1913. The Federal Reserve System created by a measure signed into law by President Wilson will reform U.S. banking and currency. The Glass-Owen Currency Act, drafted to prevent panics such as the one in 1907, establishes 12 Federal Reserve banks in America's 12 major cities and requires member banks to maintain cash reserves proportionate to their deposits with the Fed---which loans money to the banks at low rates of interest relative to the rates the banks charge customers. The Fed's Board of Governors determines the amount of money in circulation at any given time; it provides elasticity to the supply of currency and can act to control inflation.

Monday, April 7, 2008

1913 Society (1)

1913. The Seventeenth Amendment, ratified April 8, provides for direct election of U.S. senators.

1913. A U.S. Department of Labor is created by the new Wilson administration in response to demands by the AF of L which now has 2 million members.

1913. The IWW takes Paterson, NJ, silk workers out on 5-month strike to protest installation of improved machinery.

1913. U.S. suffragettes march 5,000 strong down Washington's Pennsylvania Avenue, March 3, following Alice Paulo, who founds the National Woman's Party to spearhead the movement for woman's suffrage. Crowds of angry, jeering men slap the demonstrators, spit at them, and poke them with lighted cigars, a brawl stops the march before it can reach the White House.

1913. English suffragist Emmeline Pankhurst draws a 3-year jail sentence, April 3, for arson (she has incited her supporters to place explosives in the house of the Chancellor of the Exchequer David Lloyd George) but will serve only one year and devote part of it to a hunger strike.

To be continued.

Tuesday, April 1, 2008

1912 Literature

Campos de Castilla. Antonio Machado. Spanish. 1912. Poetry. Poet's soul in response to the geography of the Castillan landscape around him.

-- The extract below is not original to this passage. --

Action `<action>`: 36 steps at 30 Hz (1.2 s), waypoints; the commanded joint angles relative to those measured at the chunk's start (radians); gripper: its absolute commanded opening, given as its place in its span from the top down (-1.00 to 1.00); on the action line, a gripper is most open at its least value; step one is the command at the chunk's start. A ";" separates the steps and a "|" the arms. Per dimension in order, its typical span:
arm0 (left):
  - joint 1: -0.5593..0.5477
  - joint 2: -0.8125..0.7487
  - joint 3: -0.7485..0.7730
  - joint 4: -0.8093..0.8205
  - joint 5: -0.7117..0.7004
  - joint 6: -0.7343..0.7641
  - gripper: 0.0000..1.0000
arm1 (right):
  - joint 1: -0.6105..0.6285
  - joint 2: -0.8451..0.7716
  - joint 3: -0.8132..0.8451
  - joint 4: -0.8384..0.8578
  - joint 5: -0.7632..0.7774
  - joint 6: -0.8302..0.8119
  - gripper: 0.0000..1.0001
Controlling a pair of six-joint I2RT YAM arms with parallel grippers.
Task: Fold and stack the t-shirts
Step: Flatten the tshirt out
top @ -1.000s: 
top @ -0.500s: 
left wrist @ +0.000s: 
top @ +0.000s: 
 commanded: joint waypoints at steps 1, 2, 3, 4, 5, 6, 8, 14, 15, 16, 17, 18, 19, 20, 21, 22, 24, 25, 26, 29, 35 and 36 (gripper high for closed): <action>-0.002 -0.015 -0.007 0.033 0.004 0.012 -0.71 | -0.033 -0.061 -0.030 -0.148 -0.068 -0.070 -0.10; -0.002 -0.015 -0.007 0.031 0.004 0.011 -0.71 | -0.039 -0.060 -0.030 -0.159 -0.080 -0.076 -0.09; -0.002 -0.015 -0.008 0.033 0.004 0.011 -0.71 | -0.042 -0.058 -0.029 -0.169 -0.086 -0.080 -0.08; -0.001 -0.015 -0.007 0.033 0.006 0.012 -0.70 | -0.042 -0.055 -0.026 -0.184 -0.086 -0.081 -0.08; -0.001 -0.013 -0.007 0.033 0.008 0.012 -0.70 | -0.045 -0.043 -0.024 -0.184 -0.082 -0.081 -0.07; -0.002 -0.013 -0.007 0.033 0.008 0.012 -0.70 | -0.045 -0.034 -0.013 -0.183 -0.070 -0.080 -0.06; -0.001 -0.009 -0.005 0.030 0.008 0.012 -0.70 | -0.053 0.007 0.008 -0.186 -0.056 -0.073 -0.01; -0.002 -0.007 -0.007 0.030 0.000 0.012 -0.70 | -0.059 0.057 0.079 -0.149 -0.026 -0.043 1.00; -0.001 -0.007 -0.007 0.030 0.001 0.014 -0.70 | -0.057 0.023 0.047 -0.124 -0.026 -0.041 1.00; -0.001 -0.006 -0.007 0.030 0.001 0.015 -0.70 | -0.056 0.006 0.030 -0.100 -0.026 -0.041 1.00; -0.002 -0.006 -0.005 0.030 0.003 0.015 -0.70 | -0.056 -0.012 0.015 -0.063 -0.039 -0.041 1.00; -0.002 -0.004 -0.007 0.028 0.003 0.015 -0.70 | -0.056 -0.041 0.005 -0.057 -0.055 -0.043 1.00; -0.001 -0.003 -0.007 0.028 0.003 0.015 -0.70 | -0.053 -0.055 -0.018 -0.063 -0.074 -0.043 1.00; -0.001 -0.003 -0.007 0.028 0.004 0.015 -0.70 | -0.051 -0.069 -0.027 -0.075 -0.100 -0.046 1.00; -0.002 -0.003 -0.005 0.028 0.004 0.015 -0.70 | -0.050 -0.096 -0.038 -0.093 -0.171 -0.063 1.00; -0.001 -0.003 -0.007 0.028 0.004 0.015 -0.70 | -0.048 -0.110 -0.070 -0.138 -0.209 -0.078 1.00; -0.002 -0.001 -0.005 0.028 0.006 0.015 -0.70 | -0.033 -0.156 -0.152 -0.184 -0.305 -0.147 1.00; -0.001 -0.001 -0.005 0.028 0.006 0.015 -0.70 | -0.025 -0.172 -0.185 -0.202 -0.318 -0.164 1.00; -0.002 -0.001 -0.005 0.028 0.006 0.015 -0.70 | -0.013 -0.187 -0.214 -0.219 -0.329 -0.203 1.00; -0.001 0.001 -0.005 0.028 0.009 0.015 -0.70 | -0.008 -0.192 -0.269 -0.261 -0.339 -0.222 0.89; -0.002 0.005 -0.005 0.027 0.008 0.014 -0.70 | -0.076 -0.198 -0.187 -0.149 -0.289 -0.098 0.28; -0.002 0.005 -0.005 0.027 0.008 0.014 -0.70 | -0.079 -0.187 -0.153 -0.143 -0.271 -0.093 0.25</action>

The Financier. Theodore Dreiser. American. 1912. Novel. First of a trilogy. Ups and downs of a typical industrial and financial magnate of the late 19th century.

Professor Bernhardi. Arthur Schnitzler. German. 1912. Play. To prevent young girl from learning of her impending death, Jewish doctor prevents a priest from administering Extreme Unction.

"The Secret Sharer." Joseph Conrad. British. 1912. Story. Captain takes on board and hides a murderer who is his physical and psychological double.

The Tidings Brought to Mary. Paul Claudel. French. 1912. Verse Drama. Spiritual devotion vs. human life and love. Sympathetic kiss leads to leprosy and life of recluse. Recluse's fiance marries her sister. Their baby dies. Asks recluse to hold and kiss the baby who is brought to life, but with the eyes of the recluse. Her sister returns and kills the recluse.

Trent's Last Case. E.C. Bentley. British. 1912. Novel. Classic detective novel. Trent is an English painter, poetry lover, and amateur detective. Uncovers three different plausible solutions to a murder.